CP containing detectable antibodies is a safe strategy and may result in a decrease in mortality in patients with severe COVID-19. The results of the completed trial with a larger study sample would provide more clarity if this difference in mortality is significant.
ClinicalTrials.gov Identifier: NCT04347681; Saudi Clinical Trials Registry No.: 20041102.
介绍一项全国性研究的中期结果,该研究调查含有可检测到的IgG抗体的恢复期血浆(CP)作为治疗重症2019冠状病毒病(COVID-19)的策略的安全性和有效性。

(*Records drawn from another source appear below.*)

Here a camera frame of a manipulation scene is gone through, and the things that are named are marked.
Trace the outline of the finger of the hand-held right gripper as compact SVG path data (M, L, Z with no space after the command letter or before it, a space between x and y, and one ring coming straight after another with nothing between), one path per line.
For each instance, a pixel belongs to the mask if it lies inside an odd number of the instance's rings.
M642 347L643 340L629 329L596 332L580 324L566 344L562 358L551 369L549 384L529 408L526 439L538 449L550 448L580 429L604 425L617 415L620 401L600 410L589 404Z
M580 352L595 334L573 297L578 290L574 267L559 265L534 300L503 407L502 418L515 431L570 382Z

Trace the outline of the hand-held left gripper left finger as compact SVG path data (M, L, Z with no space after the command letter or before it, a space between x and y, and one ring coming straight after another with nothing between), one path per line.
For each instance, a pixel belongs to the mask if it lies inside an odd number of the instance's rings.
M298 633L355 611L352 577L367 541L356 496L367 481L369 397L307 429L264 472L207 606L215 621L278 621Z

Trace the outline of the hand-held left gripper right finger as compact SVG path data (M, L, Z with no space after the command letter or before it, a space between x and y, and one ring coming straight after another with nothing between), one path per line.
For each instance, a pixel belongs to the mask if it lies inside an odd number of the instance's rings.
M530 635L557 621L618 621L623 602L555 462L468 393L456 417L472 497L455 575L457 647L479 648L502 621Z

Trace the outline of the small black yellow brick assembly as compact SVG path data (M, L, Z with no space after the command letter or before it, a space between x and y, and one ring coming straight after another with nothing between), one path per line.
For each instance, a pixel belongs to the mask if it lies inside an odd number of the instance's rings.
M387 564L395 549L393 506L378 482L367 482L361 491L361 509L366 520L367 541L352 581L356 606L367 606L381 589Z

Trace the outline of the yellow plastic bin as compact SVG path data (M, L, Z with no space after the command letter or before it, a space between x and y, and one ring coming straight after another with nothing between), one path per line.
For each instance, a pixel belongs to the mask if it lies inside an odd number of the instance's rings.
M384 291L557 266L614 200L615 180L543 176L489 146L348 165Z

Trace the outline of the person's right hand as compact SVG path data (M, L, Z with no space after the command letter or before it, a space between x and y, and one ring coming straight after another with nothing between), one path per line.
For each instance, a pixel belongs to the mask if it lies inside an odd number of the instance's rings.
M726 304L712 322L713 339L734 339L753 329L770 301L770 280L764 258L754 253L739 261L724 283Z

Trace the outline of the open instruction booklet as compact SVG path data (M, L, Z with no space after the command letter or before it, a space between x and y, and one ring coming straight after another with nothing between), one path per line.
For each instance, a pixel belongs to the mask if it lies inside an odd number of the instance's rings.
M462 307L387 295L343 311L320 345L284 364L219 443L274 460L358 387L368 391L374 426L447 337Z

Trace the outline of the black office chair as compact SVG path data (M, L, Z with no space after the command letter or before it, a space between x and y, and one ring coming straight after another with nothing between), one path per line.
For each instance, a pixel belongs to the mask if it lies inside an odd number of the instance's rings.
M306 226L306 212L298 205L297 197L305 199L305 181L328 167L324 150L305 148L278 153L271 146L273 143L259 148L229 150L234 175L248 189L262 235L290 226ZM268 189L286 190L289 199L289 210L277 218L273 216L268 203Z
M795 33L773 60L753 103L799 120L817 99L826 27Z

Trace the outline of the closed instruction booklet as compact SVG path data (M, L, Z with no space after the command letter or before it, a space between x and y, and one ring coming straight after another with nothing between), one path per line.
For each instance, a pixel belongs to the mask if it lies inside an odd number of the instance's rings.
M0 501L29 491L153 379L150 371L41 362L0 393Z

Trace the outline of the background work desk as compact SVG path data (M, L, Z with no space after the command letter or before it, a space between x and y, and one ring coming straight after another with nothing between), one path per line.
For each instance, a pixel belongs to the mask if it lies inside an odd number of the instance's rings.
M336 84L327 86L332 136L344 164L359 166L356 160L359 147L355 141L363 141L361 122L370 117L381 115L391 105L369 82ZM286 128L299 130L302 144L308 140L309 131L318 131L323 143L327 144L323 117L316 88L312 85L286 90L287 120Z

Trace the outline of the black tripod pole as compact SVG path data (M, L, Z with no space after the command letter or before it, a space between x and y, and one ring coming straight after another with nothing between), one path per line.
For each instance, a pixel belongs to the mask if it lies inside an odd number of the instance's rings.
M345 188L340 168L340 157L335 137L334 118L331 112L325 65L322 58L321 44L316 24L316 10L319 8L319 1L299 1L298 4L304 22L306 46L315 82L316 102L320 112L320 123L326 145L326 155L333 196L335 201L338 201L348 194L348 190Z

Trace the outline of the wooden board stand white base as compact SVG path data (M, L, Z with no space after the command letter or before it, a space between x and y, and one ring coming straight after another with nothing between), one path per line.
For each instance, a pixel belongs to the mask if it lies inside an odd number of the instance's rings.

在沙特阿拉伯的22家医院进行的一项开放标签、双臂、II期临床试验。干预组包括40名确诊为重症COVID-19的成年人(年龄≥18岁),对照组包括124名根据年龄、性别、插管状态以及糖尿病和/或高血压病史使用倾向评分匹配的患者。干预组包括那些(a)有严重症状(呼吸困难;呼吸频率≥30次/分钟;SpO₂≤93%,动脉血氧分压/吸入氧分数比<300;和/或在24 - 48小时内肺部浸润>50%),(b)需要重症监护病房(ICU)护理或(c)处于危及生命状况的患者。对照组包括具有相似特征但不同意输注CP或因无法获得CP而无法接受CP的确诊重症COVID-19患者。
干预组参与者至少输注一次300毫升(200 - 400毫升/治疗剂量)CP,如有需要,每天输注一次,最多输注5次,同时接受最佳标准治疗。对照组仅接受最佳标准治疗。
主要终点是安全性和ICU住院时间(LOS)。次要终点包括30天死亡率、机械通气天数和临床恢复天数。
CP输血未导致任何不良反应。两组的ICU住院时间无差异(两组中位数均为8天)。CP组的死亡风险较低:绝对风险降低13%(P = 0.147),对数秩检验得出的风险比(95%置信区间):0.554(0.299 - 1.027;P = 0.061)。机械通气天数和临床恢复天数无显著差异。
含有可检测抗体的CP是一种安全的策略,可能会降低重症COVID-19患者的死亡率。如果这种死亡率差异显著,更大样本量的完整试验结果将提供更清晰的结论。
ClinicalTrials.gov标识符:NCT04347681;沙特临床试验注册号:20041102。